In the late 1950’s, Dad and Mother accepted their fate (seven kids and another to follow) and bought a giant freezer made by craftsmen at the Amana Colonies in Iowa. The Amana Colonies [www.amanacolonies.com]  were established by a group of German Pietists who came to America seeking religious freedom, arriving in Iowa in 1855. Until about the 1930’s they lived a truly communal life, but then had to adapt to more family-driven work with profit-sharing for their farmland and larger businesses. They have always been known for their craftsmanship, and are still known for the refrigeration appliances they manufacture.

Several towns in east central Iowa near Cedar Rapids are part of the Amana group. In the early 1960’s they already understood that tourists might be interested in their way of life and crafts. We visited the communal kitchen, a general store stocked with old-fashioned items, the meetinghouse and the blacksmith shop. And for almost the only time I can remember, Mother and Dad bought a restaurant meal for all ten of us. It was served family style at a long table, with many dishes of wonderful home-grown meats and vegetables, great bread and salad. I no longer remember exactly what we ate, but I have a mental picture of my proud father at the end of the long table, treating his kids to an experience he probably could ill afford.

The freezer was at least six feet long, three and a half feet high and opened from the top. It could hold a great deal! I remember it stocked in the fall with sweet corn after we had spent an entire day in our big farmhouse kitchen, parboiling cobs of corn and then cutting the kernels off them and putting them in freezer bags. We did the same with some of the other produce from our half acre garden. Dad sometimes bought part of a cow or a pig and had it butchered and frozen, available for future meals. Occasionally Dad's congregations would give us a “pounding”, i.e. contribute pounds of food which we gratefully stored away for use by our big family. This would often include frozen meat.

During hunting season, I remember gifts of whole pheasants and wild ducks in the freezer, something Mother wasn’t too happy about! Us kids weren’t very used to gamey-tasting meat either. But when Dad shot a deer with a bow and arrow, the venison that resulted filled the freezer for some time.

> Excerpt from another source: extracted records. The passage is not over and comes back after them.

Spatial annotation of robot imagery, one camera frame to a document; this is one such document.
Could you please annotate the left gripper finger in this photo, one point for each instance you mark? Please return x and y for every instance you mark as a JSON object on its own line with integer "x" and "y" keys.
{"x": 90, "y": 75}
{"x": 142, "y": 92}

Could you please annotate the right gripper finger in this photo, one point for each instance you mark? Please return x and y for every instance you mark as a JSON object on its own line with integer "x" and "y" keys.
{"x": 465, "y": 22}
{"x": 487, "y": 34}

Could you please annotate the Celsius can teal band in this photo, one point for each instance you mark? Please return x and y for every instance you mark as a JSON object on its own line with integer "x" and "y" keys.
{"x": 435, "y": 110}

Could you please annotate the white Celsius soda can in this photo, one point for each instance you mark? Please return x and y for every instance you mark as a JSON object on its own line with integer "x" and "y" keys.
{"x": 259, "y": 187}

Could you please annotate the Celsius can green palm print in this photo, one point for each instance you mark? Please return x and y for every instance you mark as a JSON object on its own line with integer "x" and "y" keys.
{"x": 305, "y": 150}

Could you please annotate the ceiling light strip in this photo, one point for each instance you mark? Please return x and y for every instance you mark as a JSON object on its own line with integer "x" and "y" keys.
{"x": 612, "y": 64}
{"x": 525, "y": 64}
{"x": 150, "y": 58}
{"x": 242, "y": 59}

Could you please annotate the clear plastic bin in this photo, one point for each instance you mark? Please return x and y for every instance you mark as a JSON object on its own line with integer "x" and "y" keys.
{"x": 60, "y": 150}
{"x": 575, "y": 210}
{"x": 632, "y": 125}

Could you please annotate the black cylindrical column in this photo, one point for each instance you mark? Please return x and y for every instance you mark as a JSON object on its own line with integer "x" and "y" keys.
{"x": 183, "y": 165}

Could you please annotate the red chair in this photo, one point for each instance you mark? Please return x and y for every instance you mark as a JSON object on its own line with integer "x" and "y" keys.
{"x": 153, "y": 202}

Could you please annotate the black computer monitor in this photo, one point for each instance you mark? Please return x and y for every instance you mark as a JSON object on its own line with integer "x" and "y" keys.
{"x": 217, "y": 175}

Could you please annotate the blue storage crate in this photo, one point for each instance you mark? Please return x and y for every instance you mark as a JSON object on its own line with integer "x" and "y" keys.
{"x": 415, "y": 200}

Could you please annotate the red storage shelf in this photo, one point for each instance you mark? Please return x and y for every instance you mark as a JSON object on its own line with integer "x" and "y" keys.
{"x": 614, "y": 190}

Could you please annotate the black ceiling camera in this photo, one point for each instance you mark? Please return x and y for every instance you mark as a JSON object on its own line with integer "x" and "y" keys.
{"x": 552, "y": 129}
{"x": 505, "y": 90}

Rather than canning, in the late 1950’s and 1960’s, people believed in frozen food. And we certainly ate plenty of it. At Christmas, each of us girls chose a favorite cookie recipe and baked up huge batches of them, to be frozen for unexpected guests. The essence of hospitality at the time was Norwegian gasoline (weak coffee) and cookies, and it might be needed at almost any time of day. The freezer was a great help in living up to this social norm! At this very moment I am recalling how delicious a chocolate chip cookie just pulled from the freezer was, though none of my chocolate chip cookies are around long enough to need freezing these days!

1 comment:

  1. I am totally with you on your descriptions here: wild food (which I wish I could taste again) and the great benefits of the freezer. My mom (whose first job out of college was to sell large kitchen appliances in Iowa!) still lives as you describe, using freezer and canning techniques since she can not get to town quickly, and besides, she's probably too old now to want to change her ways. My sisters and I have had a laugh or two at finding frozen roasts at the bottom of mom's freezer, years over due to be eaten. Vintage meat!